Try it: The answer should be one number only, namely how many lines of the records hold the word "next".

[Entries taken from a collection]

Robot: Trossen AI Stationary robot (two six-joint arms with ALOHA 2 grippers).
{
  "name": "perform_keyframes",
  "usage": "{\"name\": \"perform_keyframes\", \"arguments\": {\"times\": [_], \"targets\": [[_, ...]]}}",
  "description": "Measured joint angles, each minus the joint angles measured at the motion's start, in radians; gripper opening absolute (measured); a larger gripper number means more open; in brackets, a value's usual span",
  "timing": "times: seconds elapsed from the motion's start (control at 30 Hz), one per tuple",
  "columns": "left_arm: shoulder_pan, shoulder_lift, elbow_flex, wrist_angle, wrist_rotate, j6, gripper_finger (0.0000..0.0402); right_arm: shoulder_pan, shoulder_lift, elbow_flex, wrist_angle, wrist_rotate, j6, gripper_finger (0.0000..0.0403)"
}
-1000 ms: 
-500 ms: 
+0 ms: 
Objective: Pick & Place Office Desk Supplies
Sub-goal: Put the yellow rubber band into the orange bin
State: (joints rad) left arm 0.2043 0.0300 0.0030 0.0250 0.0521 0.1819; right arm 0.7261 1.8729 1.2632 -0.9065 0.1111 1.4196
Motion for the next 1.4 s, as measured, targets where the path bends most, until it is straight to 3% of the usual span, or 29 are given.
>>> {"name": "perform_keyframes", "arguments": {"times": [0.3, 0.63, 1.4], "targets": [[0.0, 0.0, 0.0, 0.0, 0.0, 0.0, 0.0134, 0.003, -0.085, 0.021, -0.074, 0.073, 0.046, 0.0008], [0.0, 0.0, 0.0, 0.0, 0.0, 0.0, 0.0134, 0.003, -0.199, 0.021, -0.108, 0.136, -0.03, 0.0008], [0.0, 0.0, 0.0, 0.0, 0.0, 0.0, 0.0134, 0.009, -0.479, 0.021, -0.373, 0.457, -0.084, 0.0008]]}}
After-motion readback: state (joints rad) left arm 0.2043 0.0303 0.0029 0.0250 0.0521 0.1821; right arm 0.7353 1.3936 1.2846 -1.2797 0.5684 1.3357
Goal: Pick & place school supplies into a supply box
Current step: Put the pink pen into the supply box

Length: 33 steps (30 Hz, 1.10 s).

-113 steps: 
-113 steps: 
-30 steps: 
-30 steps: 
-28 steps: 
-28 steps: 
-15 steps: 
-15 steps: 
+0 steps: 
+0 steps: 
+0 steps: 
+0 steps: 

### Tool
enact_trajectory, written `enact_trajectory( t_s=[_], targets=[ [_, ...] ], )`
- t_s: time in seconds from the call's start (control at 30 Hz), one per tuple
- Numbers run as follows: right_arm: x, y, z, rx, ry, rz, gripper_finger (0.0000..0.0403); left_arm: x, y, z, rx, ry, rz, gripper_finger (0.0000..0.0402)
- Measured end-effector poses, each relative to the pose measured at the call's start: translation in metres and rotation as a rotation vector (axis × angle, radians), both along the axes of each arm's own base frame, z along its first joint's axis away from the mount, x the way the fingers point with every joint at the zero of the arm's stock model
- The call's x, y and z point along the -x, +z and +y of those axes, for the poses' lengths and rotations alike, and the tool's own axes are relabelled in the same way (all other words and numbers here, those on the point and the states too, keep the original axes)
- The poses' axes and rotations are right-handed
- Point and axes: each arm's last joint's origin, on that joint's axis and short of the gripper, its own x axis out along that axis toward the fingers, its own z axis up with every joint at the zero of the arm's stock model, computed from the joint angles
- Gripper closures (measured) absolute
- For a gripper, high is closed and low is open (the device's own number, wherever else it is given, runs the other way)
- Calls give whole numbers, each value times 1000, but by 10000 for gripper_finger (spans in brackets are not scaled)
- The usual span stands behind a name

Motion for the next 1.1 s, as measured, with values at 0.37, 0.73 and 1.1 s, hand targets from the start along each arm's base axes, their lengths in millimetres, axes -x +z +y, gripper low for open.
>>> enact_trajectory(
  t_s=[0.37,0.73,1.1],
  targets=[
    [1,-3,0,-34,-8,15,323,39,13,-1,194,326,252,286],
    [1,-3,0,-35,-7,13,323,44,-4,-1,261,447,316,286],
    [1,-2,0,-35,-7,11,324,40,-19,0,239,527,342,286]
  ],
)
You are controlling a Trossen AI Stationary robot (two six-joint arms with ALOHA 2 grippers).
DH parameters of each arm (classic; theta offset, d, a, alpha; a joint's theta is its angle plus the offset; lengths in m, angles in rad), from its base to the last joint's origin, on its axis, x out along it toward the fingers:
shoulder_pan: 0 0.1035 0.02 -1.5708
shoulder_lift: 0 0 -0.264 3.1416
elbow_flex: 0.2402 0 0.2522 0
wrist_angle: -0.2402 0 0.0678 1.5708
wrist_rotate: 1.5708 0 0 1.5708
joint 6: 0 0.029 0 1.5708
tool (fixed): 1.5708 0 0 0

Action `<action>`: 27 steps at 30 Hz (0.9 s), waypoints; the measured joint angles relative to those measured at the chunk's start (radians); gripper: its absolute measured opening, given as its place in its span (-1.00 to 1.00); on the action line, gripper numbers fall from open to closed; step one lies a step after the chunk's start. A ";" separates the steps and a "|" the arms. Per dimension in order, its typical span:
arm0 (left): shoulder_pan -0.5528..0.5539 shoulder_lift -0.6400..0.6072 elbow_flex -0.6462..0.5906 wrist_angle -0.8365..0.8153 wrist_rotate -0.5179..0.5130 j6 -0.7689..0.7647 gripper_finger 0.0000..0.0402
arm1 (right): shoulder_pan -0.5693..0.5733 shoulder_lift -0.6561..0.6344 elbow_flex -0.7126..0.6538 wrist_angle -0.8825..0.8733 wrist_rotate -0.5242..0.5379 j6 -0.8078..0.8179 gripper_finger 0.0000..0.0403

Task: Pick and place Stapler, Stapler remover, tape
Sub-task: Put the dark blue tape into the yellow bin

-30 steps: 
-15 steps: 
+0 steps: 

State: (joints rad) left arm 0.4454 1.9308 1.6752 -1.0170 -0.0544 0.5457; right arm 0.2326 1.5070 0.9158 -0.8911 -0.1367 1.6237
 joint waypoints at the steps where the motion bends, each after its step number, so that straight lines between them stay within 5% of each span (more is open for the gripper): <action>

Answer space: 2